Scalable extraction
Abstract
Focus: Study of extractable memorization from language models through adversarial querying without prior knowledge of training data.
Results indicate adversaries can extract gigabytes of training data from various models: open-source (Pythia, GPT-Neo), semi-open (LLaMA), and closed (ChatGPT).
Development of a new divergence attack for extracting data from aligned models like ChatGPT, achieving a 150× higher extraction rate than regular use.
Introduction
Large language models (LLMs) memorize training data, allowing for potential private information extraction.
Objective: Unify previous studies on memorization to analyze a large-scale extractable memorization in LLMs.
Definitions:
Extractable Memorization: Data that an adversary can recover efficiently.
Discoverable Memorization: Data recoverable only when prompted with other training data.
Methodology
Conduct large-scale analyses of model memorization using terabytes of output data and queries.
Attack methodology involved:
Using existing heuristics to prompt models.
Testing prompt effectiveness and verifying if outputs constituted training data.
Key components:
Use of a suffix array to enable fast searches against large datasets.
Results
Extraction results across different models:
Correlation between model size and the rate of emitting memorized training data.
Almost no recovery from aligned ChatGPT under standard testing, hypothesis of a high degree of alignment due to its design.
Data extracted via divergence prompting revealed over 10,000 unique instances from ChatGPT within a $200 query budget, extrapolated to suggest broader extractability.
Ethics & Responsible Disclosure
Findings were responsibly shared with model authors beforehand to address vulnerabilities.
Noted that the attack is specific to the ChatGPT model and does not apply broadly to all production language models.
Encouragement of extreme safeguards when deploying LLMs in privacy-sensitive applications.
Background & Related Work
Discussion on the training data used by LLMs and the implications of proprietary versus open-source data.

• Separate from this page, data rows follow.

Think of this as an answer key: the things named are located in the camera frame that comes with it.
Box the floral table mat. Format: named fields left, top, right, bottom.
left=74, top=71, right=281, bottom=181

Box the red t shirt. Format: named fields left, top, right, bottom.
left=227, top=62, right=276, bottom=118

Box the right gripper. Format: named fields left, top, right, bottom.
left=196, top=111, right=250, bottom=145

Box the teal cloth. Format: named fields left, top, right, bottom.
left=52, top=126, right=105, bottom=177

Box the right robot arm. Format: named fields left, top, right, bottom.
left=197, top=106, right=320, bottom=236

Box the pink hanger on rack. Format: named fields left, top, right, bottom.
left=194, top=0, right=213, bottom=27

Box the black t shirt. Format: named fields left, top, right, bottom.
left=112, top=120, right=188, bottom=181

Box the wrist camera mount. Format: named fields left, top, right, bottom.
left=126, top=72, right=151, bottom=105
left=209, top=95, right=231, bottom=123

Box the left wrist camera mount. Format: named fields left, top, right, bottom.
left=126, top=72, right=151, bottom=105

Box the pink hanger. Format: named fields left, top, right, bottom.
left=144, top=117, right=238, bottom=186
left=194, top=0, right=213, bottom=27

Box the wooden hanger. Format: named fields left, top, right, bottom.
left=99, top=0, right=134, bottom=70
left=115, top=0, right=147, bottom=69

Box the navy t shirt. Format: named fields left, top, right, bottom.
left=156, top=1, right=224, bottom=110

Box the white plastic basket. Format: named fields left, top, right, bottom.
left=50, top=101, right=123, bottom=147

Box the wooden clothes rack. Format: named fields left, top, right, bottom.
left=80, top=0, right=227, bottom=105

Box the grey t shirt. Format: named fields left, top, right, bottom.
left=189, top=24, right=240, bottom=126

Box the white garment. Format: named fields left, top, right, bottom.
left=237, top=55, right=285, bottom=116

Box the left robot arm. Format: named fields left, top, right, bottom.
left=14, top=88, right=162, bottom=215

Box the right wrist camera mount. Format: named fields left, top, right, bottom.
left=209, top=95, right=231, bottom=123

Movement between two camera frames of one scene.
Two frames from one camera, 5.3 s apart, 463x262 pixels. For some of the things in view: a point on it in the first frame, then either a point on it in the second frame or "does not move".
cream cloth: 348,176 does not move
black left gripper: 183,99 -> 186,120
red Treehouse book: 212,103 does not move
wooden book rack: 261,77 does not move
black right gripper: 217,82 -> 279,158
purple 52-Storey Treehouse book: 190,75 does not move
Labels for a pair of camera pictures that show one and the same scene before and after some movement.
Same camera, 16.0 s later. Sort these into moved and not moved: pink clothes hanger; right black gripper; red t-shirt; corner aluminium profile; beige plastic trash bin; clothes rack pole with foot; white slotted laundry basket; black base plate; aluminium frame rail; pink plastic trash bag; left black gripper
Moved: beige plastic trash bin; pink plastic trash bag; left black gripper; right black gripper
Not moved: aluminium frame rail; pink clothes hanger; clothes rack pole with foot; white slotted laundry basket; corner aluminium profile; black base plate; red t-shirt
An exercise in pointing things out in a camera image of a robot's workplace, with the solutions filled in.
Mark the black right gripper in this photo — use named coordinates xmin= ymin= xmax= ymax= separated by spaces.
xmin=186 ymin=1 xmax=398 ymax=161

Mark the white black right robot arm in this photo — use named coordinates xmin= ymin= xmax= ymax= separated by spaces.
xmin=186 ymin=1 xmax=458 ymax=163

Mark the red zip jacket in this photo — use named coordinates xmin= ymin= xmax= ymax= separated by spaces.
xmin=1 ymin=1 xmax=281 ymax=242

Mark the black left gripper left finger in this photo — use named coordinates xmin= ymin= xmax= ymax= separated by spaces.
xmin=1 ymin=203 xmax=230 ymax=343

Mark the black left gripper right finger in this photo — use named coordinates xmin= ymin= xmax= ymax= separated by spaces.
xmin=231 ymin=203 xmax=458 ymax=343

Instruction-tuning and RLHF: LLMs trained for task-specific performance through reinforcement learning from human feedback (RLHF).
An overview of privacy attacks including membership inference and data extraction.
Insight into existing methodologies and past results on data extractability across various models.
Data Extraction Attacks on Open Models
Evaluated data extraction attacks on models with public parameter and dataset access.
Defined extractable memorization based on explicit prompts that recover training data accurately.
Proposed method improves upon previous attack strategies by reducing manual verification time.
Experimental Results
Found rates of memorization varied significantly across open-source models, with the potential for higher data extraction than previously documented.
Empirical analysis indicated that the strategies proposed allowed extraction of a considerable amount of observable memorized data.
Estimating Total Memorization
Examination of how query variety impacts extractable memorization rates.
Proposed method for estimating total memorization via Good-Turing frequency estimation, acknowledging potential underestimations.
Discoverable vs. Extractable Memorization
Comparative analysis revealed significant differences between discoverable and extractable memorization, highlighting inefficiencies in current extraction techniques.
Extracting Data from Semi-closed Models
Discussion of methodologies adapted for semi-closed models with publicly available parameters but inaccessible training datasets.
Established a quality proxy using publicly available web data for verification of extraction success.
ChatGPT Data Extraction
Explored challenges specific to extracting data from aligned conversational models.
Notable successful adaptation of previous methodologies showcasing ChatGPT's weaknesses.
Results revealed significant ease in eliciting memorized outputs through appropriate prompting techniques.
Conclusion
Findings position ChatGPT as highly vulnerable to data extraction compared to earlier language models, emphasizing repercussions for users and developers alike.
Stressing the need for further research on data deduplication and effective safeguarding measures for LLM deployment.